BRIEF:
Your answer must restate each entry below word for word, with no pictures in it.

RECORDED DATA:
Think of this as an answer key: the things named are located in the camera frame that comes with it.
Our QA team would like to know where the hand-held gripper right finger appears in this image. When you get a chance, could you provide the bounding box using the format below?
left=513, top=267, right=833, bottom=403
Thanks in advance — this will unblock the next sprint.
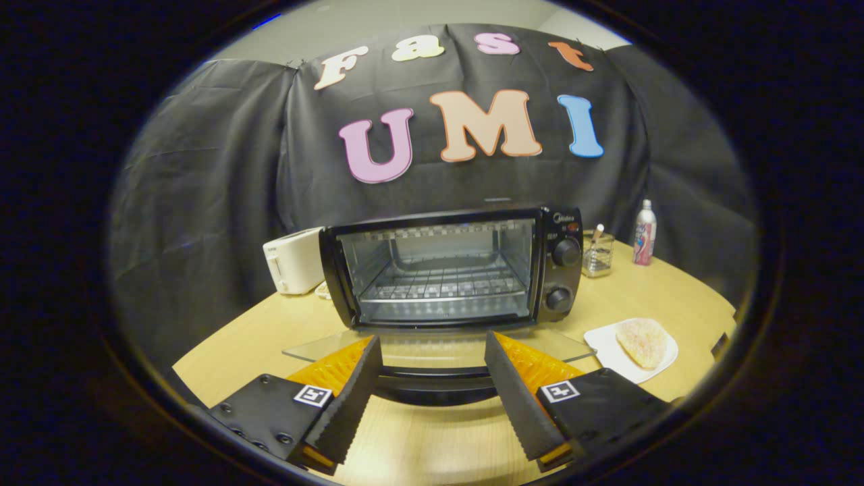
left=485, top=331, right=676, bottom=473

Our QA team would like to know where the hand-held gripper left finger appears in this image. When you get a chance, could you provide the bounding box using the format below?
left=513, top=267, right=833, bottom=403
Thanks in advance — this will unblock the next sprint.
left=206, top=335, right=383, bottom=477

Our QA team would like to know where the black toaster oven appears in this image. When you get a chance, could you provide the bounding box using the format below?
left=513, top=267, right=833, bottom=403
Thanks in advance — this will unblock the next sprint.
left=282, top=206, right=597, bottom=407

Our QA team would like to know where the sugared bread roll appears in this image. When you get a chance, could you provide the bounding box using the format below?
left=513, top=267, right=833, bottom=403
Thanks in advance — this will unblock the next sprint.
left=616, top=318, right=669, bottom=370

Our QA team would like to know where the white pop-up toaster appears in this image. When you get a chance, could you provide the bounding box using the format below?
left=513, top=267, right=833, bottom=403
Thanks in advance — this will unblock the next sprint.
left=263, top=227, right=326, bottom=296

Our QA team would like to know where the white plate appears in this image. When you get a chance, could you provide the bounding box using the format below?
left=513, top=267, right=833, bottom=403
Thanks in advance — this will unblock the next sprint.
left=584, top=318, right=679, bottom=385

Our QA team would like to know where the clear glass container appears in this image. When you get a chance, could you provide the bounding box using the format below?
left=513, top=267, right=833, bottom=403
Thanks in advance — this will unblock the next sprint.
left=582, top=229, right=615, bottom=278

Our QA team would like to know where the silver spray bottle red label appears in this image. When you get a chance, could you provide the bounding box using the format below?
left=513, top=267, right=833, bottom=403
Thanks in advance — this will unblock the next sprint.
left=632, top=199, right=657, bottom=266

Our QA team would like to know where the black backdrop cloth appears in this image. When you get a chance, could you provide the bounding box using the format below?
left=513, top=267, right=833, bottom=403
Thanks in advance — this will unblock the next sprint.
left=108, top=24, right=757, bottom=379

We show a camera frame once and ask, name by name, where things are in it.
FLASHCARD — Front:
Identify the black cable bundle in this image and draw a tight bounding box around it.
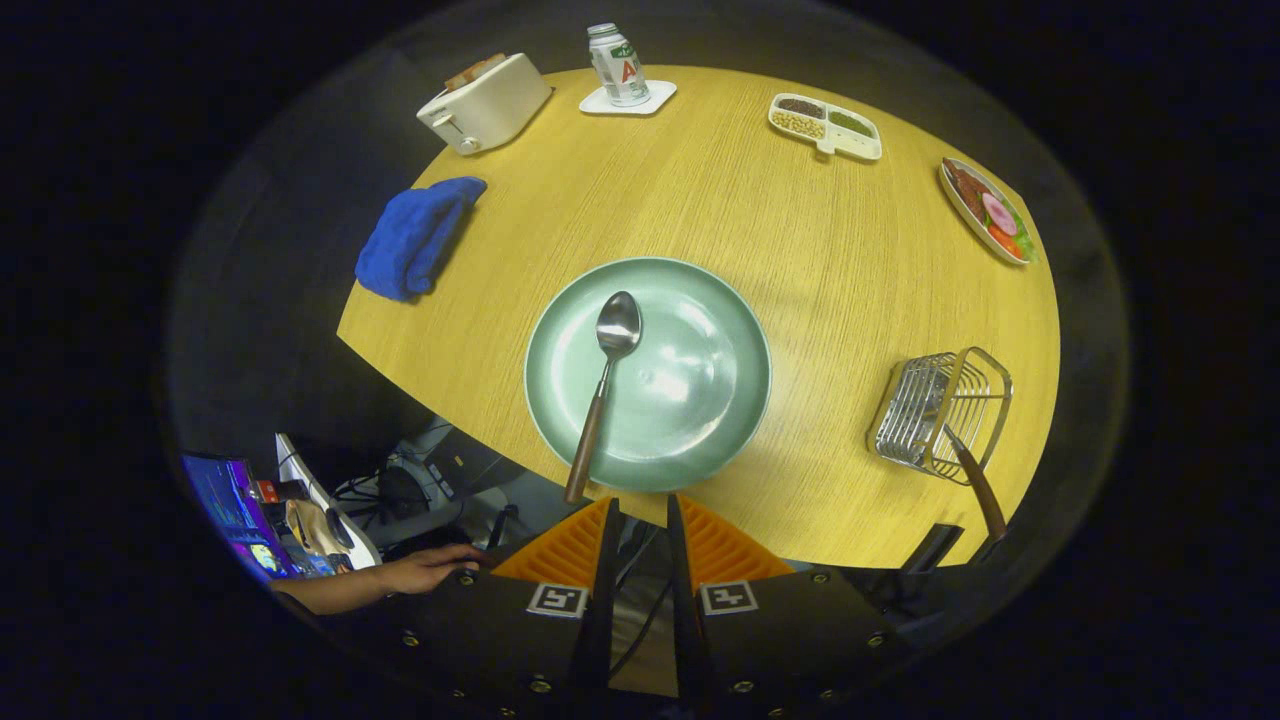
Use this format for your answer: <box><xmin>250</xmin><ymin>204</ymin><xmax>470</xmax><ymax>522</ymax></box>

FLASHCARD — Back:
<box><xmin>335</xmin><ymin>445</ymin><xmax>521</xmax><ymax>551</ymax></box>

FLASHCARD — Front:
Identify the white bottle green label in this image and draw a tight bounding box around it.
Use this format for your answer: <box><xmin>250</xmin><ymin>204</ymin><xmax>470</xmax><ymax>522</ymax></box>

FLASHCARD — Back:
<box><xmin>587</xmin><ymin>23</ymin><xmax>651</xmax><ymax>108</ymax></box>

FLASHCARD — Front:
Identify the pale green plate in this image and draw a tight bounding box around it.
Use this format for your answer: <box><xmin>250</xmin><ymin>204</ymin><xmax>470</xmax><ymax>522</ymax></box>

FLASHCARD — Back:
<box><xmin>524</xmin><ymin>257</ymin><xmax>773</xmax><ymax>493</ymax></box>

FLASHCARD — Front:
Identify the purple lit monitor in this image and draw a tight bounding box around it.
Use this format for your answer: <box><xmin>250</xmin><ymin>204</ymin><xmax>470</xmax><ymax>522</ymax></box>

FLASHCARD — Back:
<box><xmin>183</xmin><ymin>455</ymin><xmax>301</xmax><ymax>583</ymax></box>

RESPONSE AREA:
Think of this as an answer key: the things named are located in the camera frame that comes with it.
Our QA team would like to know where the hand-held gripper right finger appears in this image. When you get a chance, could you provide the bounding box using the format below?
left=513, top=267, right=833, bottom=403
Thanks in advance — this will unblock the next sprint.
left=485, top=331, right=676, bottom=473

Our QA team would like to know where the hand-held gripper left finger appears in this image. When you get a chance, could you provide the bounding box using the format below?
left=513, top=267, right=833, bottom=403
Thanks in advance — this will unblock the next sprint.
left=206, top=335, right=383, bottom=477

Our QA team would like to know where the black toaster oven appears in this image. When you get a chance, could you provide the bounding box using the format below?
left=513, top=267, right=833, bottom=403
Thanks in advance — this will unblock the next sprint.
left=282, top=206, right=597, bottom=407

Our QA team would like to know where the sugared bread roll appears in this image. When you get a chance, could you provide the bounding box using the format below?
left=513, top=267, right=833, bottom=403
Thanks in advance — this will unblock the next sprint.
left=616, top=318, right=669, bottom=370

Our QA team would like to know where the white pop-up toaster appears in this image. When you get a chance, could you provide the bounding box using the format below?
left=513, top=267, right=833, bottom=403
Thanks in advance — this will unblock the next sprint.
left=263, top=227, right=326, bottom=296

Our QA team would like to know where the white plate appears in this image. When you get a chance, could you provide the bounding box using the format below?
left=513, top=267, right=833, bottom=403
Thanks in advance — this will unblock the next sprint.
left=584, top=318, right=679, bottom=385

Our QA team would like to know where the clear glass container appears in this image. When you get a chance, could you provide the bounding box using the format below?
left=513, top=267, right=833, bottom=403
Thanks in advance — this will unblock the next sprint.
left=582, top=229, right=615, bottom=278

Our QA team would like to know where the silver spray bottle red label appears in this image. When you get a chance, could you provide the bounding box using the format below?
left=513, top=267, right=833, bottom=403
Thanks in advance — this will unblock the next sprint.
left=632, top=199, right=657, bottom=266

Our QA team would like to know where the black backdrop cloth appears in this image. When you get a chance, could you provide the bounding box using the format below?
left=513, top=267, right=833, bottom=403
Thanks in advance — this will unblock the next sprint.
left=108, top=24, right=757, bottom=379

We show a camera frame once and ask, name by name, where things are in it.
FLASHCARD — Front:
Identify the black cable bundle in this image and draw a tight bounding box around it.
Use this format for your answer: <box><xmin>250</xmin><ymin>204</ymin><xmax>470</xmax><ymax>522</ymax></box>

FLASHCARD — Back:
<box><xmin>335</xmin><ymin>445</ymin><xmax>521</xmax><ymax>551</ymax></box>

FLASHCARD — Front:
Identify the white bottle green label in this image and draw a tight bounding box around it.
Use this format for your answer: <box><xmin>250</xmin><ymin>204</ymin><xmax>470</xmax><ymax>522</ymax></box>

FLASHCARD — Back:
<box><xmin>587</xmin><ymin>23</ymin><xmax>651</xmax><ymax>108</ymax></box>

FLASHCARD — Front:
Identify the pale green plate in this image and draw a tight bounding box around it.
Use this format for your answer: <box><xmin>250</xmin><ymin>204</ymin><xmax>470</xmax><ymax>522</ymax></box>

FLASHCARD — Back:
<box><xmin>524</xmin><ymin>257</ymin><xmax>773</xmax><ymax>493</ymax></box>

FLASHCARD — Front:
Identify the purple lit monitor in this image and draw a tight bounding box around it.
Use this format for your answer: <box><xmin>250</xmin><ymin>204</ymin><xmax>470</xmax><ymax>522</ymax></box>

FLASHCARD — Back:
<box><xmin>183</xmin><ymin>455</ymin><xmax>301</xmax><ymax>583</ymax></box>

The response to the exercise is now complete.